How about ‘eat raw food’ as another tip? So much food can be washed, peeled and enjoyed as is. Eating raw food usually gets you more nutrients, too.
.-= Diane MacEachern´s last blog ..Tampons- The Planet’s Most Extreme Case of PMS =-.
Diane,
Good point! I posted on eating raw veggies a while back, but I was mostly thinking about conserving MY energy, not the stove’s! 🙂 Katie
Fabulous tips. We’ve just started using dry beans exclusively which creates a “how much to cook” question. Never considered making multiple-weeks worth and freezing. Thanks.
.-= Jen Mueller´s last blog ..Waste not, want not: conserving resources across time in time to save the planet =-.
I’m trying that “clean the back of the oven” trick…
Great tips. I never understand how people can boil without the lid on either.
.-= Beth Terry, aka Fake Plastic Fish´s last blog ..Year 3, Month 3 Results: 8.6 oz of plastic waste =-.
I am with you on baking more than one thing – if roasting a chicken why not bake cookies too!!
.-= mother earth aka karen hanrahan´s last blog ..Conserving Energy.
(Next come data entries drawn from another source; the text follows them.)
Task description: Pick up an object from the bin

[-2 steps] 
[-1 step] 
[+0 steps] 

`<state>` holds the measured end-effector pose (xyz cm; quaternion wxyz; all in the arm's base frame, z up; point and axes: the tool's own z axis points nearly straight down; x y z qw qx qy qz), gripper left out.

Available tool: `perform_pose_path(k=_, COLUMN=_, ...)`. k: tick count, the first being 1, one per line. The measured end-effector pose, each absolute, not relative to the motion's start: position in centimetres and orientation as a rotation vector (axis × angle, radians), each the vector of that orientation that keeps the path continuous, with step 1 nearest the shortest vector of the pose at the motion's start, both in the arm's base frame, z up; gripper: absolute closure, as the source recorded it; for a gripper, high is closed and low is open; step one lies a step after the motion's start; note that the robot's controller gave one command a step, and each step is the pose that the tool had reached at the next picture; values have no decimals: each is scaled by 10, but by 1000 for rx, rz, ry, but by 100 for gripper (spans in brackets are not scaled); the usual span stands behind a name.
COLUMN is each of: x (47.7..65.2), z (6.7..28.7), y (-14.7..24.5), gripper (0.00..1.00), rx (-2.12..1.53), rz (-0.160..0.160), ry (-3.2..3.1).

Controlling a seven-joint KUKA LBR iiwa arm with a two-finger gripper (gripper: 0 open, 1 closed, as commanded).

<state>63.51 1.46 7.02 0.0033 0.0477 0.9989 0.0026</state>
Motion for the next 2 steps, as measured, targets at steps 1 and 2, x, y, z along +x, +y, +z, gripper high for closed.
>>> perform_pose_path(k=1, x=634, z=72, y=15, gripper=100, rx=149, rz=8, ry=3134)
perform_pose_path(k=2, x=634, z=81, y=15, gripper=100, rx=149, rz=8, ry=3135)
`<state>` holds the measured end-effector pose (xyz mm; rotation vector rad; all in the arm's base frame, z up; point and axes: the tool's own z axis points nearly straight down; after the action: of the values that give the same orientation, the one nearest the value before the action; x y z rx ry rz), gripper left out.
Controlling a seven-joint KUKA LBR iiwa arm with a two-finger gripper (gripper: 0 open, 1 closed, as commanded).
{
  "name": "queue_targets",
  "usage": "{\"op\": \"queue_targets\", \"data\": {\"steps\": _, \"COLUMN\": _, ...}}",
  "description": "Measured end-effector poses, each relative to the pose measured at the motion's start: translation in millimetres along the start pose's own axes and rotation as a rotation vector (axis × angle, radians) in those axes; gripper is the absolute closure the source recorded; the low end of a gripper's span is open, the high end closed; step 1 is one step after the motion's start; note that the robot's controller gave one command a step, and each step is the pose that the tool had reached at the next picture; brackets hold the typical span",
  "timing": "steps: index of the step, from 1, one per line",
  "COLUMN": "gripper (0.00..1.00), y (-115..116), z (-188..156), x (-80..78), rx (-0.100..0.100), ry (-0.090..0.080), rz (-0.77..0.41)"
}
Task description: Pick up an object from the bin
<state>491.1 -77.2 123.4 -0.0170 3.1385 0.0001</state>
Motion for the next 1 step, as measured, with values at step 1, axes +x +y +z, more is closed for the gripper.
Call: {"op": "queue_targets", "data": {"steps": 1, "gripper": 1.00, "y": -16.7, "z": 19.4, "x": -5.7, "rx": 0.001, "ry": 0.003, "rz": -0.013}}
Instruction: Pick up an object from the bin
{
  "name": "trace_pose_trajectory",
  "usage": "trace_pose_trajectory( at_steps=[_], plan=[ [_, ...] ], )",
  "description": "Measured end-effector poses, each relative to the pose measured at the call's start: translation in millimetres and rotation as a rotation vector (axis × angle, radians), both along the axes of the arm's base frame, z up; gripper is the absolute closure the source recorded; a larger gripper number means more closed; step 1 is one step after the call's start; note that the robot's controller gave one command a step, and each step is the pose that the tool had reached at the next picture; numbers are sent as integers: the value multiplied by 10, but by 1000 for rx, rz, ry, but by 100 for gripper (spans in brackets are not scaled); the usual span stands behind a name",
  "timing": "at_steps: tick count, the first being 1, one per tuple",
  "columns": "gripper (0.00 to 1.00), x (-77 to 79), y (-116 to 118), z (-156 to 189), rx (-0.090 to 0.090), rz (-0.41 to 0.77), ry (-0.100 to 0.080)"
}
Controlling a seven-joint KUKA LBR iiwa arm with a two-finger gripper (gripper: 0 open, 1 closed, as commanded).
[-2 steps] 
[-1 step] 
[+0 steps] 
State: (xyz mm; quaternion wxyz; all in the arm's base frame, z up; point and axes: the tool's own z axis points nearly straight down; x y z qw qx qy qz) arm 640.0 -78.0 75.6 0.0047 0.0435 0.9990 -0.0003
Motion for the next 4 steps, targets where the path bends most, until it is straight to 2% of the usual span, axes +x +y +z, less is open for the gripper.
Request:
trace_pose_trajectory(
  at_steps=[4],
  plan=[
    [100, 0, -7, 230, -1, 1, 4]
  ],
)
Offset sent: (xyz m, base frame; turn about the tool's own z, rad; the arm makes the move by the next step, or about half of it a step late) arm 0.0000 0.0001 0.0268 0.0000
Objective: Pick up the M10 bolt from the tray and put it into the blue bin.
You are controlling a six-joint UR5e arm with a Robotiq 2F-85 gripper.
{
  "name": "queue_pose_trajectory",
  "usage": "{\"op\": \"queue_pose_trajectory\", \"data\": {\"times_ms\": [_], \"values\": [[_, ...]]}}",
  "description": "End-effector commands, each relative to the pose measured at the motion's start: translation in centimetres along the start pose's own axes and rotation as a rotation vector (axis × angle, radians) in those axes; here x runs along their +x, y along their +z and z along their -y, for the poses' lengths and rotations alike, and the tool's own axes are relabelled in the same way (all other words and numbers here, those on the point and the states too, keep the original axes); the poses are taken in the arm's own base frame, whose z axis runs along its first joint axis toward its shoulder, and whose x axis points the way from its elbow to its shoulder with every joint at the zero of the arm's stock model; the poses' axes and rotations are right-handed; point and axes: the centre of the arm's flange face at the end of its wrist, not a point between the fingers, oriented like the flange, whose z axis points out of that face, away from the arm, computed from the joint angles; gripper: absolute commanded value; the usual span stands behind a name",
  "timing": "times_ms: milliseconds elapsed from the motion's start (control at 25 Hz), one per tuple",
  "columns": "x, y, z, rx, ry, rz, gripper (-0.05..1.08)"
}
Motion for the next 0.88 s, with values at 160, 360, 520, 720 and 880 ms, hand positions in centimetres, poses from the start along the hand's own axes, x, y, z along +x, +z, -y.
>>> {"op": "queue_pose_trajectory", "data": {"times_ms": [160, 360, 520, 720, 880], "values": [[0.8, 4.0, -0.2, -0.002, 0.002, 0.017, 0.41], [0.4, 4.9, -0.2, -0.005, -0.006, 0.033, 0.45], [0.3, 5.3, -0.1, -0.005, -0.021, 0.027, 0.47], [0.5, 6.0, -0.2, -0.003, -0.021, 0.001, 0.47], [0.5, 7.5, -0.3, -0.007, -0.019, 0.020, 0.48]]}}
Mine =-.
Ohhhh, these are good ones! I love tips like these because they are so easy to implement.
.-= Green Bean´s last blog ..A Strong Community Equals A Happy Planet =-.
Great tips! I have been trying to learn “hyper cooking.”
The one thing I have an issue with is opening the oven, our oven doesn’t have a window so it’s the only way to check, I hate it!
.-= Lisa´s last blog ..Small Families Going Green =-.
There’s a great book about conserving energy in the kitchen called the Big Green Cookbook. Check out my review of it here: http://mindfulmomma.typepad.com/mindful_momma/2009/08/conserving-in-the-kitchen-with-the-big-green-cookbook.html.html
.-= Mindful Momma´s last blog ..The Less is More Shopping Mantra =-.
Hold on. You do your chicken stock for 24 hours? I do mine for 3. Will it be better if it stays on longer?
Wow! How interesting! I’m off to check the oven cleaning post! Thanks!!
Thanks for all the tips – I plan to incorporate some starting today. Looking forward to your oven cleaning tip tomorrow (not looking so much toward actually CLEANING the oven, though).
For cookie baking, my oven racks are at positions #1 and #3 out of 5 positions and the rotation works well for me. I may have used position #4 instead of #3 in the past, but apparently lazy worked again by not moving the racks.